After winning his second Alpine ski gold medal in as many races, this time in Sunday’s giant slalom, the 28-year-old Austrian was humble when asked what separated him from the rest of the field.

“We all have a big portion of talent and a big portion of training but I think I have a great team around me — great technicians, great materials and great coaches,” he told a media conference. “I think we are at the peak of our team.”

That team starts with coach Michael Pircher, who was just as quick to put the credit back on his pupil.

“He’s very special,” Pircher told reporters. “He’s very focused on his skiing and very professional about every part of racing,” including, he said, nutrition, equipment and race-day preparations.

“The ski federation gave him the chance to build up his own team and he chose the right people, who he can trust,” he said.

Pircher said it was his job to talk Hirscher through the course just before the start of a race, after analysing each twist and turn during pre-race inspections to find the fastest path to the bottom.

“I give him the last information before he starts.”

Pircher urged Hirscher to take the most direct line possible down the relatively benign and straight course at the Yongpyong Alpine Centre on Sunday, advice that paid off with a gold.

Defending Sochi giant slalom gold medalist Ted Ligety and dozens of the other 110 racers were more cautious in their runs, swinging out widely and losing precious time and any chance to top the podium.

“Today I told him you have to go straight,” Pircher said. “If you are too round, you will lose a hundredth of a second which can be the difference between winning or not.”

Hirscher said that despite his dominance in Pyeongchang, this could be his last Olympics.

“I am very thankful to finally have two gold medals because (I) remember back to 2010 and 2014 finishing twice in fourth position,” he added. “It’s good to be in the first position.”

He will be a favorite to win his third gold medal of the Games in Thursday’s slalom, in which he took silver in Sochi four years ago.

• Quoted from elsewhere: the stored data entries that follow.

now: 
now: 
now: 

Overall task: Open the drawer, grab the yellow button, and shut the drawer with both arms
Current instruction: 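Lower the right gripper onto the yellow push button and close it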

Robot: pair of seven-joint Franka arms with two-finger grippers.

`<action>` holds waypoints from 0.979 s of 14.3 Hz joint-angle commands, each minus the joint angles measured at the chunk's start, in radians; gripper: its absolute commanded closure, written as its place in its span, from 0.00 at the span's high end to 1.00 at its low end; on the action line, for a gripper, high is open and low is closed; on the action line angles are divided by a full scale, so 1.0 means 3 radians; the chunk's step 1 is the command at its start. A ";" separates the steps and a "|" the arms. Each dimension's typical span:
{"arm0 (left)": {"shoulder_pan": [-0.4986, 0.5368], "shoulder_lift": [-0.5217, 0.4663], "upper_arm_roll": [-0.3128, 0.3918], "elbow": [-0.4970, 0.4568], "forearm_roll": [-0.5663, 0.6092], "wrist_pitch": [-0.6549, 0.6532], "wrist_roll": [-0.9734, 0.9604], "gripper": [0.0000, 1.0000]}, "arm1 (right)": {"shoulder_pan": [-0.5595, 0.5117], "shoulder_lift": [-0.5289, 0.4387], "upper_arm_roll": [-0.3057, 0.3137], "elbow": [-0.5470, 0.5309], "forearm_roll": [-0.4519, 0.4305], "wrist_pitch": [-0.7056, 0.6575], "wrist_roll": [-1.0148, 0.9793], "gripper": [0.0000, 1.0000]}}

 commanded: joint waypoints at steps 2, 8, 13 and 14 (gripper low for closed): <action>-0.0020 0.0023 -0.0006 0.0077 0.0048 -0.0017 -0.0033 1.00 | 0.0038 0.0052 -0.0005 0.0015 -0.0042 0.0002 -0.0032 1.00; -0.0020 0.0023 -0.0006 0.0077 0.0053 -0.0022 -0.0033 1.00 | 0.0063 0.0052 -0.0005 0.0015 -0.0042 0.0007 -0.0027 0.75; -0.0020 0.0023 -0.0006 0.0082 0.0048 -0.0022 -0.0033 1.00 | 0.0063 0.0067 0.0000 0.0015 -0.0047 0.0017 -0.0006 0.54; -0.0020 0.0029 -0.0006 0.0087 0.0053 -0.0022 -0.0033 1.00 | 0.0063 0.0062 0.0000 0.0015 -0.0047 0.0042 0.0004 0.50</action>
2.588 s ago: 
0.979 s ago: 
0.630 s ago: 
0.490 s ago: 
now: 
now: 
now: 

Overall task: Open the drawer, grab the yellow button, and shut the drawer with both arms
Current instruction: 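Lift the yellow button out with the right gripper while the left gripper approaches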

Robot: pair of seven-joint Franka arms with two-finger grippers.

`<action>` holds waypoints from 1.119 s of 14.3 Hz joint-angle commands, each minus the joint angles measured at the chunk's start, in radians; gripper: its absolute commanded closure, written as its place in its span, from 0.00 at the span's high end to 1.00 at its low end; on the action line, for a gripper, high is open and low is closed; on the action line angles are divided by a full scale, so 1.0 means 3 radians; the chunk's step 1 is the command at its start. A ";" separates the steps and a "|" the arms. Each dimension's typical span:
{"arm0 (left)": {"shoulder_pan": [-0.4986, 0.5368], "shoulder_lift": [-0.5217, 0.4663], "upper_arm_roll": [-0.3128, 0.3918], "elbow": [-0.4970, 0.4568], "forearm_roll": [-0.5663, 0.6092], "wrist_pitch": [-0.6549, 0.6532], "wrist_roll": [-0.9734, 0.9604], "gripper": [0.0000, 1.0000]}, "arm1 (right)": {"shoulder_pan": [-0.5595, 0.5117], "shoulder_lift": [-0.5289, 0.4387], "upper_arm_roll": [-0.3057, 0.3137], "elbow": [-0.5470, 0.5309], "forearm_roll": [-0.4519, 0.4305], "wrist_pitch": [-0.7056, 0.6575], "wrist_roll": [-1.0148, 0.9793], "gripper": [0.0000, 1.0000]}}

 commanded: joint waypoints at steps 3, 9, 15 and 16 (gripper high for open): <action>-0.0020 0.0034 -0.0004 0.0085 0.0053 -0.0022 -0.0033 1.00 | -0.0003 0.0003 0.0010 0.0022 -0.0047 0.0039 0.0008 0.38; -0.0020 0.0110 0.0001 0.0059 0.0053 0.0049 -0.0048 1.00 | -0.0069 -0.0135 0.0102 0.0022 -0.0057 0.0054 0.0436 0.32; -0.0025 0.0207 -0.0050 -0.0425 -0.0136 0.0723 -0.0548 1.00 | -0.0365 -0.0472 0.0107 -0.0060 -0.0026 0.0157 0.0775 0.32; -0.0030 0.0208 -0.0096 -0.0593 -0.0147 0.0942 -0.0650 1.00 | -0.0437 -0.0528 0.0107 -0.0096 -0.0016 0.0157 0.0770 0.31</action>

As much as he is enjoying his success in South Korea, Hirscher said he was looking forward to warmer weather and home cooking when he returned to Austria.

“Right now I can feel that I’m getting tired a little bit because we are more than two-and-a-half weeks here and it’s always very cold,” he said, wrapped up in a thick jacket and woolly hat inside the media room.

“Sorry friends of Asia but right now I can’t see rice any more,” he added with a laugh.